*What is being asked*
Write down, unchanged, the entries from the first line through the line holding "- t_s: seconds". Include no other line.

[Source data]

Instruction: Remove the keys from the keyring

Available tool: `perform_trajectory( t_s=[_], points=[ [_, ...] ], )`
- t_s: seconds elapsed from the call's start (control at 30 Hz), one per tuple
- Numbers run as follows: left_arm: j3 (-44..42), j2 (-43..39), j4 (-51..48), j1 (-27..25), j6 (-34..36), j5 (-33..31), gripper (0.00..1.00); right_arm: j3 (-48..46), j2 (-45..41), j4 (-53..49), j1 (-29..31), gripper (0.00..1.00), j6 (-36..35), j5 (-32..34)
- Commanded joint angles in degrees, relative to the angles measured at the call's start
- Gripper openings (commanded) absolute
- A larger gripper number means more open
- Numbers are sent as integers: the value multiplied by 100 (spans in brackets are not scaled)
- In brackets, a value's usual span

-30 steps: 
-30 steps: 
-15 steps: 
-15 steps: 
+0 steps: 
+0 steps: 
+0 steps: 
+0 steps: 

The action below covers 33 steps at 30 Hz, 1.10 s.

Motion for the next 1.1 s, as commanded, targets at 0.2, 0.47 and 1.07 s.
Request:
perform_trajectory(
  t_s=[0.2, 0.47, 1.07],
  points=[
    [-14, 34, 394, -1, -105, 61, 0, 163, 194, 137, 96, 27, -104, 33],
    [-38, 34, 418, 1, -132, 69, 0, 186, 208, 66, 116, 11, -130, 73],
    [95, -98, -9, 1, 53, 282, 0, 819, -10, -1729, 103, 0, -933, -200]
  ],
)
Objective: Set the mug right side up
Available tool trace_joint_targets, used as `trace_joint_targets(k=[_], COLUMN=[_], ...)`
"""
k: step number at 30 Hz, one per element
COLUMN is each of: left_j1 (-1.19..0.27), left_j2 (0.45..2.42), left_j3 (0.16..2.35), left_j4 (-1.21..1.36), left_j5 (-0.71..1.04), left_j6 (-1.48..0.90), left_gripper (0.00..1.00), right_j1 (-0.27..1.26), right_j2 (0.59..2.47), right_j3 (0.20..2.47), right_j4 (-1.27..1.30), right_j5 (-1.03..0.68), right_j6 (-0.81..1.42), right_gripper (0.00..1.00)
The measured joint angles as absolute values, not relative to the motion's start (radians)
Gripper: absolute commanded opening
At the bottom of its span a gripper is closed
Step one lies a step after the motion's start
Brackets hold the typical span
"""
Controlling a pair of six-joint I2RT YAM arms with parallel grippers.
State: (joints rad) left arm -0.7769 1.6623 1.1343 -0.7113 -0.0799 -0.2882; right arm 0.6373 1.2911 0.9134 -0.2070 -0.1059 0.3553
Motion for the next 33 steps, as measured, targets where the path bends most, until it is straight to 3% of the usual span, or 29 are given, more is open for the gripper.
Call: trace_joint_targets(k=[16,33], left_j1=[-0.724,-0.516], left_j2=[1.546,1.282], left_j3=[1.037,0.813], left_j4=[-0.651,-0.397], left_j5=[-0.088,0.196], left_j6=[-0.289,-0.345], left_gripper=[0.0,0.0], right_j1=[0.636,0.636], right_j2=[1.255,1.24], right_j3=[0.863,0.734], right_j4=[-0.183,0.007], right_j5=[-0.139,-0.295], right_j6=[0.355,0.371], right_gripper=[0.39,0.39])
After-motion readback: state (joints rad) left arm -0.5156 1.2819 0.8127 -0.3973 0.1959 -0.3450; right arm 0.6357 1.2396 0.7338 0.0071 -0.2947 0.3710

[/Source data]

*Solution to the problem*
Instruction: Remove the keys from the keyring

Available tool: `perform_trajectory( t_s=[_], points=[ [_, ...] ], )`
- t_s: seconds elapsed from the call's start (control at 30 Hz), one per tuple

No further output is needed for the exercise.